• **Work order**:
Each line of the listing below that includes "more" must be copied.

• **Data extract**:
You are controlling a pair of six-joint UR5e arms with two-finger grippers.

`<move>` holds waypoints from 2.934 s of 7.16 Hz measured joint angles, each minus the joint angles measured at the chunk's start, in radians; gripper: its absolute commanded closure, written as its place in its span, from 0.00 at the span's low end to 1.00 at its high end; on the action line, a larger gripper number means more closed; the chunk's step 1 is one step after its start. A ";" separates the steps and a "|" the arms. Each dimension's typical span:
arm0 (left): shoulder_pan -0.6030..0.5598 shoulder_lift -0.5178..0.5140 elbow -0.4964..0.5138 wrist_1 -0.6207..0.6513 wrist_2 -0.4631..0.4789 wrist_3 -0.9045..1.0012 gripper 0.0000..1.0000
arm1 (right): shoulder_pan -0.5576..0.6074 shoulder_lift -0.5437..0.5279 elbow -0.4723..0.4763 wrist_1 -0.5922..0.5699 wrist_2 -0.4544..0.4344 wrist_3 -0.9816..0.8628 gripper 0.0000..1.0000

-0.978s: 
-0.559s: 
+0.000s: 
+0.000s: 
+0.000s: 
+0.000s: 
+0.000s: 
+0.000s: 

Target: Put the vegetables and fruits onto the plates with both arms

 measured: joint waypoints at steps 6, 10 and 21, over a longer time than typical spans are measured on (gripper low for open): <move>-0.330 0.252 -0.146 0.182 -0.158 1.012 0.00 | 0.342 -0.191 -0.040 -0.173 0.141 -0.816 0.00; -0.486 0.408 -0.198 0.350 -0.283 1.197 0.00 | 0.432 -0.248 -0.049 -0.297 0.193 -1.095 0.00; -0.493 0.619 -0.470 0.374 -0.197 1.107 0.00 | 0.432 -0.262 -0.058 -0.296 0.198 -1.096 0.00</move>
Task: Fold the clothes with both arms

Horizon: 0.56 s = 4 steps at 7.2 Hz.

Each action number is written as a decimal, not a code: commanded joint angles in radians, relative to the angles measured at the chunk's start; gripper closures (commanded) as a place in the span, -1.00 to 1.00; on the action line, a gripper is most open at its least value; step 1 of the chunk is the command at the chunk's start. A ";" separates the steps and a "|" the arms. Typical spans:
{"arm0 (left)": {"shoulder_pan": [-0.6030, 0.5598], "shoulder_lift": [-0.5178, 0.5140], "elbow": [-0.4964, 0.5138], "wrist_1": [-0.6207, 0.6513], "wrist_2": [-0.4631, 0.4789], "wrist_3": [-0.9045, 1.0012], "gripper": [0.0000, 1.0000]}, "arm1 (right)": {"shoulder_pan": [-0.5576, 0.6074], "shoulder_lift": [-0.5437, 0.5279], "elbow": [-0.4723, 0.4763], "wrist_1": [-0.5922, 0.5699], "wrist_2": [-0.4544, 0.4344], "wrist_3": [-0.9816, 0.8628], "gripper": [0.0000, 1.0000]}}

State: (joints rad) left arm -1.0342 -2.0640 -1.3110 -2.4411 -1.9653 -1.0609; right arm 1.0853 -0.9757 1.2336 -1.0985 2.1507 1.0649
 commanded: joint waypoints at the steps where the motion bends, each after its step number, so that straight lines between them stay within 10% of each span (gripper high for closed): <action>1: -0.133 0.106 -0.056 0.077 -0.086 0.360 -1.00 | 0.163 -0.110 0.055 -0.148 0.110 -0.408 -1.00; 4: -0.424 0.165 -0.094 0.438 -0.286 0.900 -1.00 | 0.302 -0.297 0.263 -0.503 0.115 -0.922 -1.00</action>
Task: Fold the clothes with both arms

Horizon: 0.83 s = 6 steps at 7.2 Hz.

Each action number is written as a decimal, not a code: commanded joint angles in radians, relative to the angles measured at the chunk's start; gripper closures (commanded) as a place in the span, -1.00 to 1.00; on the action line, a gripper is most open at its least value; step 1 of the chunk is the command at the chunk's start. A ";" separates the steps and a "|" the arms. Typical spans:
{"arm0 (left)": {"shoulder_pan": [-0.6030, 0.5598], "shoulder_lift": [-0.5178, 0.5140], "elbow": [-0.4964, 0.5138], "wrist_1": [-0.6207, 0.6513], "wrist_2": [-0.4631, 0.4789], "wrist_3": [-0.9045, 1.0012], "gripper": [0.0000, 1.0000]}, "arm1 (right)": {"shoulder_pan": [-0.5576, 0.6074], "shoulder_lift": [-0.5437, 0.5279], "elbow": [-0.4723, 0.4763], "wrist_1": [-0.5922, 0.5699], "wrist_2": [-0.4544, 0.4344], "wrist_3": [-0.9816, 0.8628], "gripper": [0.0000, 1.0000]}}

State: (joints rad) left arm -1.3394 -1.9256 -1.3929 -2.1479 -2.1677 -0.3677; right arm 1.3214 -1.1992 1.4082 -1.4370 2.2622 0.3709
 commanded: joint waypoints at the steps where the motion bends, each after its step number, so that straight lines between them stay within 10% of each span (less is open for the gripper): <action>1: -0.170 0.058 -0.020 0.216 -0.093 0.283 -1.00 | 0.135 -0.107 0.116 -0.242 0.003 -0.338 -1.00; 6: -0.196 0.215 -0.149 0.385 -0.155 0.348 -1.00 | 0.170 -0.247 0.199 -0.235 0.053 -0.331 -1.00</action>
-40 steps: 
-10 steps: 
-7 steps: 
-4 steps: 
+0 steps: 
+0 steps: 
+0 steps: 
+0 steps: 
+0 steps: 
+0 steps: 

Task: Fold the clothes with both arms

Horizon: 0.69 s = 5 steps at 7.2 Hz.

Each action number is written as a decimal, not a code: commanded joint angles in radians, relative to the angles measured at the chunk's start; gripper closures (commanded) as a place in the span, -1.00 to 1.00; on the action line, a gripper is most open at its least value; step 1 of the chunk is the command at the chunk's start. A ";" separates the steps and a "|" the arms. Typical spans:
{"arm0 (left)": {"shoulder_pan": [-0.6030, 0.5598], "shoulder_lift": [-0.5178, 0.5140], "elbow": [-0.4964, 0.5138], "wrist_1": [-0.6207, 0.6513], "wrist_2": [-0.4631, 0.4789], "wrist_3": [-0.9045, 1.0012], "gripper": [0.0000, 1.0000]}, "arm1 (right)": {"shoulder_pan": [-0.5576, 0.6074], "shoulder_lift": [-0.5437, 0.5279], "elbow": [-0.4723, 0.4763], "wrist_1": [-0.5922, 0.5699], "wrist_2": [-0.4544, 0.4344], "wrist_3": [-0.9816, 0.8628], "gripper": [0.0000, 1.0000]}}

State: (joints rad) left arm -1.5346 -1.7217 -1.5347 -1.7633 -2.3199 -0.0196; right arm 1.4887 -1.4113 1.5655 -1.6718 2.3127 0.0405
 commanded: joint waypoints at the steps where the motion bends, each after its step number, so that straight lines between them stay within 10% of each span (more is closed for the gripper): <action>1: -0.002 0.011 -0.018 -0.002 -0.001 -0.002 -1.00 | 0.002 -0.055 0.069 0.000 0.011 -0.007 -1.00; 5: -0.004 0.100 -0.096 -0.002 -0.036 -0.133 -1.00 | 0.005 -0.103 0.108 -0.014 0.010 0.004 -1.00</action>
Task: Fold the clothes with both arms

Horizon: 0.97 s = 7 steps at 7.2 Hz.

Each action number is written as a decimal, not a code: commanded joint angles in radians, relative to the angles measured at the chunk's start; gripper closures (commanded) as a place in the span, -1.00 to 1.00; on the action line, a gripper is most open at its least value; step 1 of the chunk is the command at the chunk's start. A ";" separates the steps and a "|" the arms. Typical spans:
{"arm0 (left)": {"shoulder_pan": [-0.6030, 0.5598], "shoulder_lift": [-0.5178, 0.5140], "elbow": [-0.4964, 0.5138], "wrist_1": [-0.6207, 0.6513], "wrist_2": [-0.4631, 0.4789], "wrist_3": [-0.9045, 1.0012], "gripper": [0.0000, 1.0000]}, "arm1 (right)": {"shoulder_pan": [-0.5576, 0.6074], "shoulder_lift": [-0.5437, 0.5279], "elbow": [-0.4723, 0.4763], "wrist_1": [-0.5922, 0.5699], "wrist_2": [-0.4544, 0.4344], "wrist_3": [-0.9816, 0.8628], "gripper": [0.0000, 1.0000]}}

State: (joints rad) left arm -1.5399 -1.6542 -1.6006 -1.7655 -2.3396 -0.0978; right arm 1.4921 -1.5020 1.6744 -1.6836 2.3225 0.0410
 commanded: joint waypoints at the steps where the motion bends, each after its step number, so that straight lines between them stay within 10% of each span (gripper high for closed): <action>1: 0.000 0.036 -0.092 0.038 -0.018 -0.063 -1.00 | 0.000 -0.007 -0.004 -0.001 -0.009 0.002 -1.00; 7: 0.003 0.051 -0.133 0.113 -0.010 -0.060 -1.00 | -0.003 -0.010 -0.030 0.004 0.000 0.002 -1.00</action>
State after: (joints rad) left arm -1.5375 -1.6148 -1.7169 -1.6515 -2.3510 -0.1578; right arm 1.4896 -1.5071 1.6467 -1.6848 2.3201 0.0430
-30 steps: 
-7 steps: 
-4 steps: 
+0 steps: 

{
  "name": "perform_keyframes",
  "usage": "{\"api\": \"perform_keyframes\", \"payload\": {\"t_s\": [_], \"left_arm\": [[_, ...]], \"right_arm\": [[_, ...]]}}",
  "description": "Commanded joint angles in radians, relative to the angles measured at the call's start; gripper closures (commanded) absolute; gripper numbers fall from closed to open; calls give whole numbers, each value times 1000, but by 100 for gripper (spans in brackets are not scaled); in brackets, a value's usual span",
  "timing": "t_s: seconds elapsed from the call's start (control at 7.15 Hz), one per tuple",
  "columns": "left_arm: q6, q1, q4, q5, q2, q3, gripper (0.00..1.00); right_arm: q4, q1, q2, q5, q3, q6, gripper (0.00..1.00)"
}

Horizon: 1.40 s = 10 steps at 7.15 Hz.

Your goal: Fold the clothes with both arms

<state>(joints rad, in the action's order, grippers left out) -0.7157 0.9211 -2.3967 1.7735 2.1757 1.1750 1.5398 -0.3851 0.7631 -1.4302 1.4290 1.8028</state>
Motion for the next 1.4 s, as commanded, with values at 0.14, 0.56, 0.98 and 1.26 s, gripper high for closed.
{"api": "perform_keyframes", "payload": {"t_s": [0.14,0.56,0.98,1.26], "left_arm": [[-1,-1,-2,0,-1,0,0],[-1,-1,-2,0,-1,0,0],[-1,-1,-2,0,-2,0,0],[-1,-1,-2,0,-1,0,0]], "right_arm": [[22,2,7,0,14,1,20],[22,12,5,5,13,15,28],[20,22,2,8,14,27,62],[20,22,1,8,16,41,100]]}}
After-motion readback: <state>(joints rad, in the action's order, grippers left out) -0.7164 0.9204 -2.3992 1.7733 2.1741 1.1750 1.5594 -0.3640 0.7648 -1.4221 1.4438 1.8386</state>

• **Problem solution**:
`<move>` holds waypoints from 2.934 s of 7.16 Hz measured joint angles, each minus the joint angles measured at the chunk's start, in radians; gripper: its absolute commanded closure, written as its place in its span, from 0.00 at the span's low end to 1.00 at its high end; on the action line, a larger gripper number means more closed; the chunk's step 1 is one step after its start. A ";" separates the steps and a "|" the arms. Each dimension's typical span:
 commanded: joint waypoints at the steps where the motion bends, each after its step number, so that straight lines between them stay within 10% of each span (more is closed for the gripper): <action>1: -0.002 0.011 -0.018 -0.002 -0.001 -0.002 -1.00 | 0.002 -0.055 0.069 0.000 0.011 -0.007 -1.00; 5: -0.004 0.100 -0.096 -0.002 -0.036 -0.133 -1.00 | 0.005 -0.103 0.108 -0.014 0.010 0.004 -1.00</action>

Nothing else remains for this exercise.